Problem requirements: I would like each line of the data that holds the word "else" copied out.

Supplied material:
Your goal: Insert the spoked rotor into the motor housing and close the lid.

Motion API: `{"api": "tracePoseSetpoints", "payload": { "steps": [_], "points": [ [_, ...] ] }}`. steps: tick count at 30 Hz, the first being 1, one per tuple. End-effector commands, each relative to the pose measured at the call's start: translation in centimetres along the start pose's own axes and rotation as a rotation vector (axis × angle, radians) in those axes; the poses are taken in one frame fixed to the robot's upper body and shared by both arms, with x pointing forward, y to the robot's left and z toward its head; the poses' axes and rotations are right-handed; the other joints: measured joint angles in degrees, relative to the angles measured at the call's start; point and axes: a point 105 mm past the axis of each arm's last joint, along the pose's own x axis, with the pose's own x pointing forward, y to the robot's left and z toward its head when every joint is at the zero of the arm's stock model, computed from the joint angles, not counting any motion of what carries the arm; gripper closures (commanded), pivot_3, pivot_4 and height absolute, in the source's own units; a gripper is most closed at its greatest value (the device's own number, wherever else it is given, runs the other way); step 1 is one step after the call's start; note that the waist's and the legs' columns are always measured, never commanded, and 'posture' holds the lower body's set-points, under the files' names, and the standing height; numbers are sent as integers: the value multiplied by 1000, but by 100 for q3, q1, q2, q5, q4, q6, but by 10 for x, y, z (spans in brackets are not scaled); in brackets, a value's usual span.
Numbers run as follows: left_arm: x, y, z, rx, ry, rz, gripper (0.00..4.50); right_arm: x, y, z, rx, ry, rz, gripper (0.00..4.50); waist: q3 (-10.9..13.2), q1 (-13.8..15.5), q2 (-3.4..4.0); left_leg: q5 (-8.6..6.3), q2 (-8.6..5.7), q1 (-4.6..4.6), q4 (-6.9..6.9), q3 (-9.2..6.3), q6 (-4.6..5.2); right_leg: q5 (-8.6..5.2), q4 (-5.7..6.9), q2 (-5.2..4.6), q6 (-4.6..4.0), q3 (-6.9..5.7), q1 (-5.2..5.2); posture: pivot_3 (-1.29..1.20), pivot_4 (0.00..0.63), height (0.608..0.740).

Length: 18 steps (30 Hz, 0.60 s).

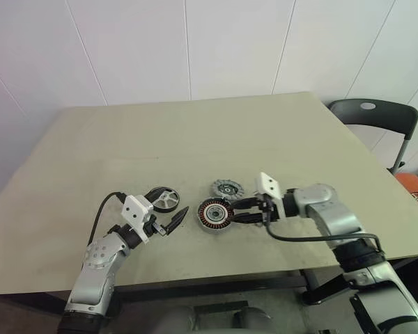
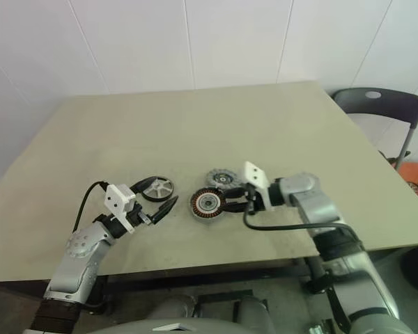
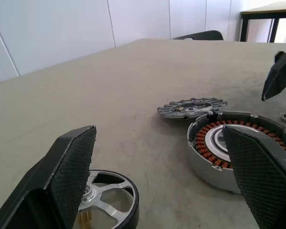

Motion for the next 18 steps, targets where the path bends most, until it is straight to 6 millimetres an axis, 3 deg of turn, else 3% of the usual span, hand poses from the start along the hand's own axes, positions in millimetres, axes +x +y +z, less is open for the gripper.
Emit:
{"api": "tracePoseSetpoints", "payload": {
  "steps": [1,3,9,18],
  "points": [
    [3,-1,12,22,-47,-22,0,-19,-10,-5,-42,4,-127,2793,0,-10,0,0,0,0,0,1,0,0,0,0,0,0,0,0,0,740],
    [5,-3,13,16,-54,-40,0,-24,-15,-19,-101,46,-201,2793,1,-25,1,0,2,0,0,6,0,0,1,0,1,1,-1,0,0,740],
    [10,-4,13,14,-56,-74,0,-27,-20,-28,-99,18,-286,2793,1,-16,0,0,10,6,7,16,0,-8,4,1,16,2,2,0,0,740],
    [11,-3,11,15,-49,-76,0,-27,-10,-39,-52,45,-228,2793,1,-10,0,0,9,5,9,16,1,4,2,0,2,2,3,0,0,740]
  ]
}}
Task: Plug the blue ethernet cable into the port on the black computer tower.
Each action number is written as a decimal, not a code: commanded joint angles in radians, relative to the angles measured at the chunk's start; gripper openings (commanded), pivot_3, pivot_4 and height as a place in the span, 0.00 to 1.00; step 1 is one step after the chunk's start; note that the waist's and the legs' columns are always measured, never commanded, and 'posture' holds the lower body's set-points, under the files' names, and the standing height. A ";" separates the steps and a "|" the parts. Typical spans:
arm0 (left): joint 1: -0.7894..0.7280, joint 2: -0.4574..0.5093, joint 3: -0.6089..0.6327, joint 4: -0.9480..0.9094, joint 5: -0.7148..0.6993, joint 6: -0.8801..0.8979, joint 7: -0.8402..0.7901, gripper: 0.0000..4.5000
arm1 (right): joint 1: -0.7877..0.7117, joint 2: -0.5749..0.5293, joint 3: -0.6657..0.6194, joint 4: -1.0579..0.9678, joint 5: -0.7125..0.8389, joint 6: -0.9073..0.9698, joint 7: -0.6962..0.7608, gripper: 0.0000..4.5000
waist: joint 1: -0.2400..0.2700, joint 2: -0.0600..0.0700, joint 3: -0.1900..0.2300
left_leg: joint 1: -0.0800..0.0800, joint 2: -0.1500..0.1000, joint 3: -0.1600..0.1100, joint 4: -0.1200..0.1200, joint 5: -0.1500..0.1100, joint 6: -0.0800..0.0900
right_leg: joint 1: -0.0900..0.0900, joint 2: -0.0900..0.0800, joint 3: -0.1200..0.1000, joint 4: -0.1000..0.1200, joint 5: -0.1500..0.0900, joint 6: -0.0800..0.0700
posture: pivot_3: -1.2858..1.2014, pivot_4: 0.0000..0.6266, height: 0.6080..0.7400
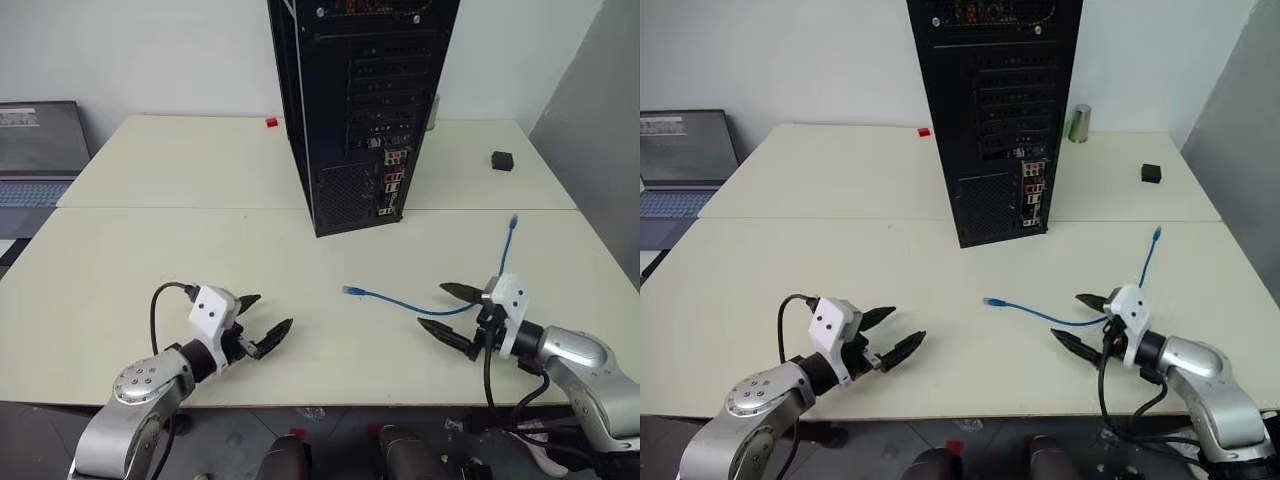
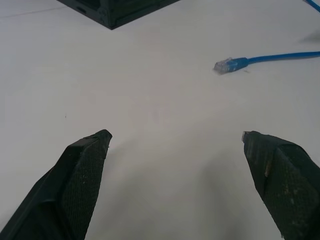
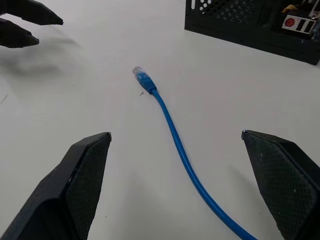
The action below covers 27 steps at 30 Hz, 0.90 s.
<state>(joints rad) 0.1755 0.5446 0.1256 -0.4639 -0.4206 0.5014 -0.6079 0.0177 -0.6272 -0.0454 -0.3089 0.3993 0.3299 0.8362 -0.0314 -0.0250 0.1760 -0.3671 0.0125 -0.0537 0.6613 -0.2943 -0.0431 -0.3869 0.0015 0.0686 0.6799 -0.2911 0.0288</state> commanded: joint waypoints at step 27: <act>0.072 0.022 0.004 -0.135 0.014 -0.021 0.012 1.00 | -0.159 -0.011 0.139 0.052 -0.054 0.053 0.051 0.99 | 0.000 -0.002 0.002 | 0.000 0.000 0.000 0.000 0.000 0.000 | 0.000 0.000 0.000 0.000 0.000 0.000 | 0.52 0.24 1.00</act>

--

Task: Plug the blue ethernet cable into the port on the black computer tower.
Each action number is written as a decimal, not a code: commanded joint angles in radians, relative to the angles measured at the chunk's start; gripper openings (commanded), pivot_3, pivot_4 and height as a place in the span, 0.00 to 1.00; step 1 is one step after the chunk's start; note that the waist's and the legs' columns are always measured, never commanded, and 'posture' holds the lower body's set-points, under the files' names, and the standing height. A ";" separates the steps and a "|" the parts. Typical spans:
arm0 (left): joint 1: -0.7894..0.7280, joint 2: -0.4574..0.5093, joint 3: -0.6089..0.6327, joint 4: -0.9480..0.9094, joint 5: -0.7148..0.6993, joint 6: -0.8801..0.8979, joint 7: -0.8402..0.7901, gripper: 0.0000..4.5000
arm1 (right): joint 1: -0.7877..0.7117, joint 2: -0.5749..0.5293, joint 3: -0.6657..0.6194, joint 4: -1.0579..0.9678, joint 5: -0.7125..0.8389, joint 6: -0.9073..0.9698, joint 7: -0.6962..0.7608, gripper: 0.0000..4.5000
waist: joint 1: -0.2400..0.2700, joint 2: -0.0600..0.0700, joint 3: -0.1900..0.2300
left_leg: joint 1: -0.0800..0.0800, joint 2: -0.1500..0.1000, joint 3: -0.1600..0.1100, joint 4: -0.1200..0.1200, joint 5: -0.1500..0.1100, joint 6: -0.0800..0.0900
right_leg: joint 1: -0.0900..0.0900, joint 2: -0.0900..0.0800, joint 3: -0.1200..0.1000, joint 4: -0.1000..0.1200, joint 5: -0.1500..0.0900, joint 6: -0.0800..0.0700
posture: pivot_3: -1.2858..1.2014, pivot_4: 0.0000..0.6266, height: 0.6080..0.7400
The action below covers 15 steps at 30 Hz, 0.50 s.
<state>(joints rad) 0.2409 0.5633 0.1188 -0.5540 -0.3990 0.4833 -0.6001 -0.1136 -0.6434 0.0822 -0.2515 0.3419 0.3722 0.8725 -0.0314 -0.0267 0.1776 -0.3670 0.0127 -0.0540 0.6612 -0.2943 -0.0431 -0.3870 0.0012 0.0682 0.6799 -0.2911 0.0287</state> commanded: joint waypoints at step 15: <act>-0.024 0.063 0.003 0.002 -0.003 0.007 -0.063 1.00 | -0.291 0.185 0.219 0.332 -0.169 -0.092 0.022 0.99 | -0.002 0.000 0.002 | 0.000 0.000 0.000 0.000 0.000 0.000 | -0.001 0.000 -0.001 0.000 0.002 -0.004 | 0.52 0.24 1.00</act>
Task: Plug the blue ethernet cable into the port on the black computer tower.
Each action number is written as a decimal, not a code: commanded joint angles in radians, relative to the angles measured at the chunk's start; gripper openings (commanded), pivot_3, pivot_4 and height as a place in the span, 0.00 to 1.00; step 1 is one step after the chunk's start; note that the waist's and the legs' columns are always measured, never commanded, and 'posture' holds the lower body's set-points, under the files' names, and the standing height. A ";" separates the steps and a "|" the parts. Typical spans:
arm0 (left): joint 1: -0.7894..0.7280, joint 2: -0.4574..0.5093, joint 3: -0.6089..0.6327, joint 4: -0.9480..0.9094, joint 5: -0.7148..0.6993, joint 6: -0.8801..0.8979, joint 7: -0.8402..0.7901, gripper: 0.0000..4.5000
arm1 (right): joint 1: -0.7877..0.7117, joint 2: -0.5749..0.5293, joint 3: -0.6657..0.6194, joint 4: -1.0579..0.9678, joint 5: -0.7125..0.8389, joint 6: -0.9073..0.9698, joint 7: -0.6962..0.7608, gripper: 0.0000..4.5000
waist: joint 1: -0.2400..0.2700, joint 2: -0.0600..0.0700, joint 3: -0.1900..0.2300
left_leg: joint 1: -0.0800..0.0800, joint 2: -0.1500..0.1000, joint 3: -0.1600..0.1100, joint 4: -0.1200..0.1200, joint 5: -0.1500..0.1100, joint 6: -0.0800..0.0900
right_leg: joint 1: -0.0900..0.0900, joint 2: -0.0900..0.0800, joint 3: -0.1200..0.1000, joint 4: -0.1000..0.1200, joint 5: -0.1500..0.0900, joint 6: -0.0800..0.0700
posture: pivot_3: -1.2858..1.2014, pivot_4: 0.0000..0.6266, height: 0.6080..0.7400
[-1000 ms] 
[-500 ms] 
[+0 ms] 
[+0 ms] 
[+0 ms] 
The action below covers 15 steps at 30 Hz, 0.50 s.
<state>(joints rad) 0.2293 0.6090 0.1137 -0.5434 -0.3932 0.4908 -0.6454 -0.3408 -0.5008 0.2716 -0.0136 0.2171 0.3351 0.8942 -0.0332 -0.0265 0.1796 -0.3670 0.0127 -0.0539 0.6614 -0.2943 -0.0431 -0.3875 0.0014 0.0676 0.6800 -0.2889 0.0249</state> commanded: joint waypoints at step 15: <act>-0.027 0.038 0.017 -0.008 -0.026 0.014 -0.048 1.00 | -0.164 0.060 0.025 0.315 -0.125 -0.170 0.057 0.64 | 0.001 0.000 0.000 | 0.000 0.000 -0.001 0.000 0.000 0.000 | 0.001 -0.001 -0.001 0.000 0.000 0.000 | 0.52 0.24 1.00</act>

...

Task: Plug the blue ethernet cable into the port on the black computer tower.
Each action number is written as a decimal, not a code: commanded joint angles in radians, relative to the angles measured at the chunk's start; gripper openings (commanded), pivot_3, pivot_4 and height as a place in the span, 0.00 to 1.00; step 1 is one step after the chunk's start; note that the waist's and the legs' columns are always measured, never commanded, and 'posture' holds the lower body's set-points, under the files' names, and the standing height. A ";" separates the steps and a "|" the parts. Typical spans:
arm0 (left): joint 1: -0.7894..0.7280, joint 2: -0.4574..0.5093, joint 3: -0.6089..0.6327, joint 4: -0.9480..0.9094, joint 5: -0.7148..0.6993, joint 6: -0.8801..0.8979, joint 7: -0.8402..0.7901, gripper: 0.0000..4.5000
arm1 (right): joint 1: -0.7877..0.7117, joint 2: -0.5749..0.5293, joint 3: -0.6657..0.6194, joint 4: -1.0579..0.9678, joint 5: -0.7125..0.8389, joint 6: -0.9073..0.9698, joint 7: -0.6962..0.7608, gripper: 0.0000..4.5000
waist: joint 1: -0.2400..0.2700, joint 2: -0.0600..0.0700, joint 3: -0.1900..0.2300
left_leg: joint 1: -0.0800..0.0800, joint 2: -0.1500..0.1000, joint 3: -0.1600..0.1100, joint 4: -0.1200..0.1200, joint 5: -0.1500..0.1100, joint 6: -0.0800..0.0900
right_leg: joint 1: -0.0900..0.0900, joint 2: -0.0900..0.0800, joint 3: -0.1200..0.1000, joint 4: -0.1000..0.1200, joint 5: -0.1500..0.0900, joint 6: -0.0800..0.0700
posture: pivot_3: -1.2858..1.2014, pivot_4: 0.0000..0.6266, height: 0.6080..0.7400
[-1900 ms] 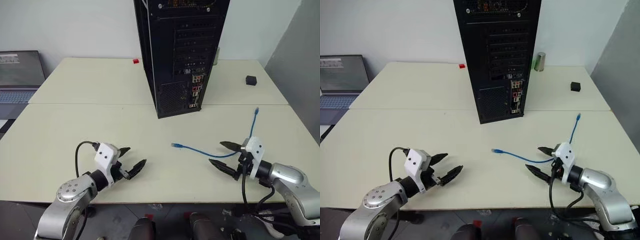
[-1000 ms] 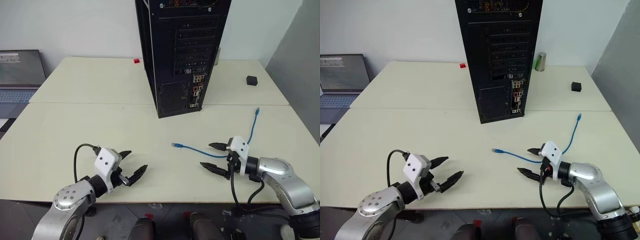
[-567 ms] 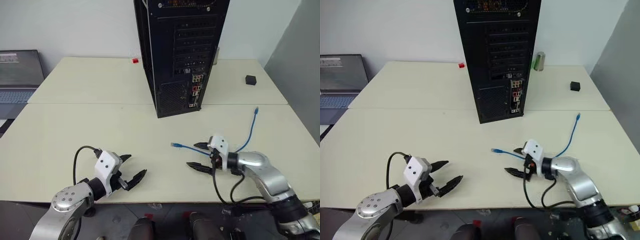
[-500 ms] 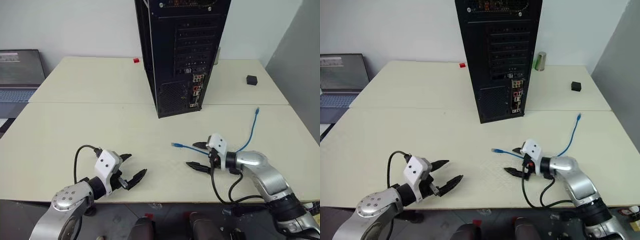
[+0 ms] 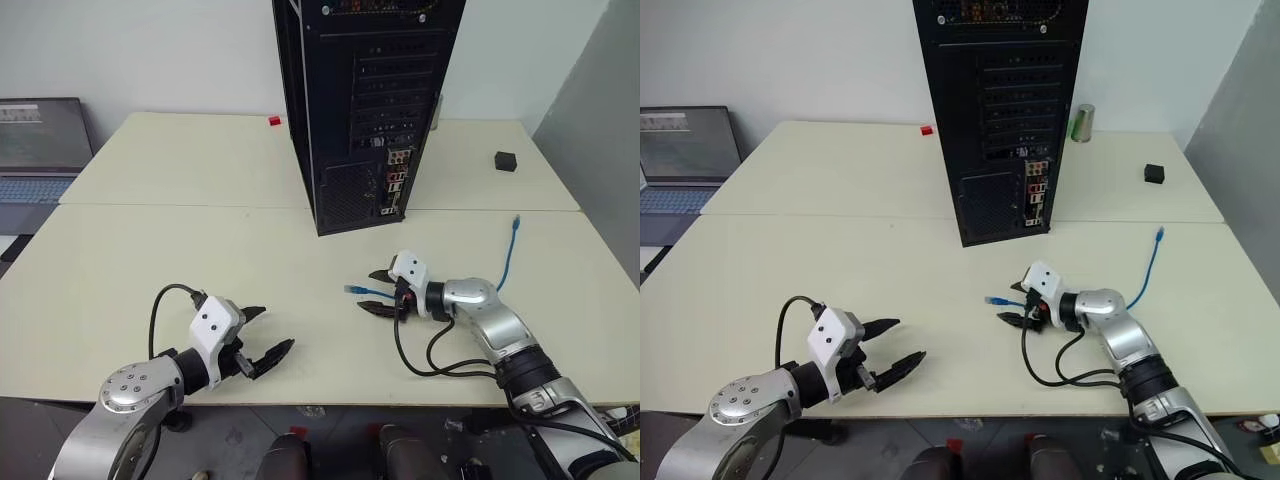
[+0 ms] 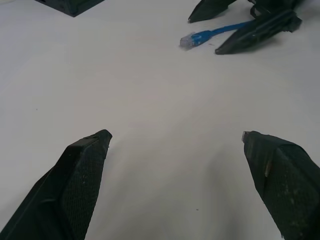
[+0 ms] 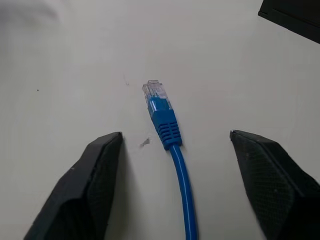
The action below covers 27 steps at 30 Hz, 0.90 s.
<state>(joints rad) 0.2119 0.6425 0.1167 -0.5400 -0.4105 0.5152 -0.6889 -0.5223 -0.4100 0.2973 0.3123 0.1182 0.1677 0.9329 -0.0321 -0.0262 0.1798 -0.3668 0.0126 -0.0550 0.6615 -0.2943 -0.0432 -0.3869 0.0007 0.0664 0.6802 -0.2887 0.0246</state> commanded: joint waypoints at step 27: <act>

Written answer:
Motion API: `{"api": "tracePoseSetpoints", "payload": { "steps": [_], "points": [ [_, ...] ] }}`. steps: tick count at 30 Hz, the first being 1, one per tuple. End-effector commands, each relative to the pose measured at the call's start: translation in centimetres along the start pose's own axes and rotation as a rotation vector (axis × angle, radians) in those axes; the poses are taken in one frame fixed to the robot's upper body and shared by both arms, with x pointing forward, y to the robot's left and z toward its head; the poses' axes and rotations are right-handed; the other joints: measured joint angles in degrees, relative to the angles measured at the call's start; point and axes: a point 105 mm past the axis of each arm's last joint, along the pose's own x axis, with the pose's own x pointing forward, y to the robot's left and z toward its head when every joint is at the zero of the arm's stock model, computed from the joint angles, not counting any motion of what carries the arm; gripper closures (commanded), pivot_3, pivot_4 and height absolute, in the source's own units; a gripper is most closed at its greatest value (the device's own number, wherever else it is given, runs the other way); step 1 is one step after the call's start; note that the waist's and the legs' columns are always measured, never commanded, and 'posture' holds the lower body's set-points, under the files' names, and the standing height; numbers are sent as integers: the value multiplied by 1000, but by 100 for q3, q1, q2, q5, q4, q6, but by 10 for x, y, z (spans in brackets are not scaled); in brackets, a value's usual span.
Motion for the next 18 steps, targets where the path bends most, until it is straight to 6 millimetres an axis, 3 deg of turn, else 3% of the usual span, hand poses from the start along the hand's own axes, positions in millimetres, axes +x +y +z, less is open for the gripper.

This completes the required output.